Wed, Jan 22, 2020 - Page 8 News List

Impending doom not averted by Tsai’s win

By Wu Cheng-yin 吳政穎

Many international media outlets have interpreted President Tsai Ing-wen’s (蔡英文) re-election as meaning that an overwhelming majority of Taiwanese voters have said “no” to China. However, does this mean that the “sense of the nation’s impending doom” will now disappear?

Starting in 2018, Taiwan was swept by a wave of support for Chinese Nationalist Party (KMT) politician Han Kuo-yu (韓國瑜), who was voted in as mayor of Kaohsiung and then challenged Tsai as the KMT’s presidential candidate. Behind the “Han wave” lies a serious problem of infiltration by China.

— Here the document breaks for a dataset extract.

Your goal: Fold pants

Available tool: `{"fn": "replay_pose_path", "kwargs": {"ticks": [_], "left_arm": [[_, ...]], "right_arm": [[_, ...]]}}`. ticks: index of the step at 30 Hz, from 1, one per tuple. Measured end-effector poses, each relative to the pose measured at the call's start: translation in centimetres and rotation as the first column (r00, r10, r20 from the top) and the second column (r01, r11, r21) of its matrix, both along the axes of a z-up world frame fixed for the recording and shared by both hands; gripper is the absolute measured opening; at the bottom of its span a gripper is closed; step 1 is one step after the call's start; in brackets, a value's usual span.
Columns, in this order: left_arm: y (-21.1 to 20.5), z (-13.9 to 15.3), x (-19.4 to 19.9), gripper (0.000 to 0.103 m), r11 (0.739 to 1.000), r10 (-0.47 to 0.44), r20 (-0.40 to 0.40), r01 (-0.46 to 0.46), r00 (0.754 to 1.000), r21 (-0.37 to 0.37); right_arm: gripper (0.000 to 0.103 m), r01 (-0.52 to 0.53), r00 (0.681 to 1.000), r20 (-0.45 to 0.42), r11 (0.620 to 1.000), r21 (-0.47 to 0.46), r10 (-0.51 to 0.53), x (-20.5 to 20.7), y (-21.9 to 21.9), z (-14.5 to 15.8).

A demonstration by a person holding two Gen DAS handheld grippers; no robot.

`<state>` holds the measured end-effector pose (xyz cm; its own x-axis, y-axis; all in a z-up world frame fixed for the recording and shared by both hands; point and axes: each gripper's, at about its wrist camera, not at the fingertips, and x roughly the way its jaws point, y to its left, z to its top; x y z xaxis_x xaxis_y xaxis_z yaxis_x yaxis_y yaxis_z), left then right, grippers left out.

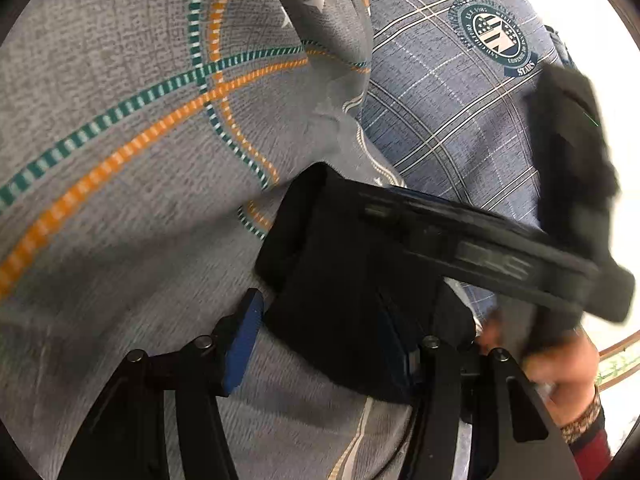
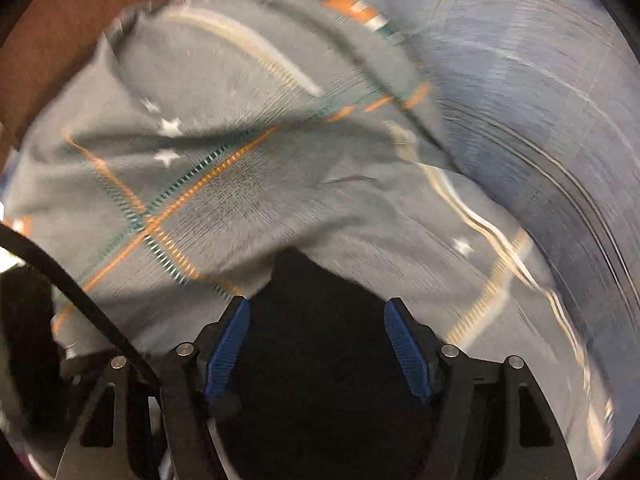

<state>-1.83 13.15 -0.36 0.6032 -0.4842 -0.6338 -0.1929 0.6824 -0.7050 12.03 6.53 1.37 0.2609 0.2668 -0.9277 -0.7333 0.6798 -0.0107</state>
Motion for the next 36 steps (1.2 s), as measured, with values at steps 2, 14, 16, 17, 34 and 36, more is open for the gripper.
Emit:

At the end of last year, Chinese citizen William Wang Liqiang (王立強) applied for political asylum in Australia, saying that he had been an undercover agent for China in Hong Kong and Taiwan. The Wang affair made it possible for the Legislative Yuan to pass the Anti-infiltration Act (反滲透法), which went into effect on Wednesday last week.

However, the act only allows for punishment, not deterrence, and punishment alone cannot mend the harm done to democracy by rumors, slander, and the spread of fear and hatred.

The act lags far behind measures already taken by Western countries, such as the US and Australia, to counter infiltration by China. Taiwan’s defenses against the emerging threats of information warfare and hybrid warfare are also inadequate.

“Sunshine laws” concerning things like the declaration of assets of elected officials and public servants, as well as the registration of foreign agents, can further contribute to resisting communist China’s “united front” policies.

Building such defenses to protect the nation’s democracy should be an important and urgent item on the legislative agenda.

However, the incoming legislature might not be able to effectively deal with the problem of Chinese infiltration. That retired lieutenant general Wu Sz-huai (吳斯懷), who is a typical “red unificationist,” is about to enter the Legislative Yuan as one of the KMT’s legislators-at-large signals that the Democratic Progressive Party will face stronger legislative challenges from the KMT.

In addition, if the total number of party votes won by the KMT, the New Party and other pan-blue parties is subtracted from the 5.52 million votes Han won, the size of the difference shows that some swing voters have still not realized how serious the problem of Chinese infiltration really is.

It also suggests that “third force” parties that say “blue and green are equally bad” might play a disruptive role in the new legislature. Considering how hard it was to get the act through the last legislature, it will be even harder to enact further anti-China laws in the new one.

The act puts Taiwan on a firmer footing, but the sense of impending national doom is still there. The Tsai administration should continue responding to the public’s expectations. With the backing of 8.17 million votes in the presidential election, her government should firmly tackle China’s “united front” infiltration.

Taiwanese should not misread the election result as meaning that the sense of doom has disappeared. On the contrary, they must have a grasp of Taiwan’s problems, and explain them to friends and family who are not yet aware of China’s “united front” strategy.

Finally, Taiwanese must urge lawmakers and their parties to finish building the necessary defenses. Over the next four years, Taiwanese must go from passive to active and sweep away anything that acts as a breeding ground for the sense of national doom.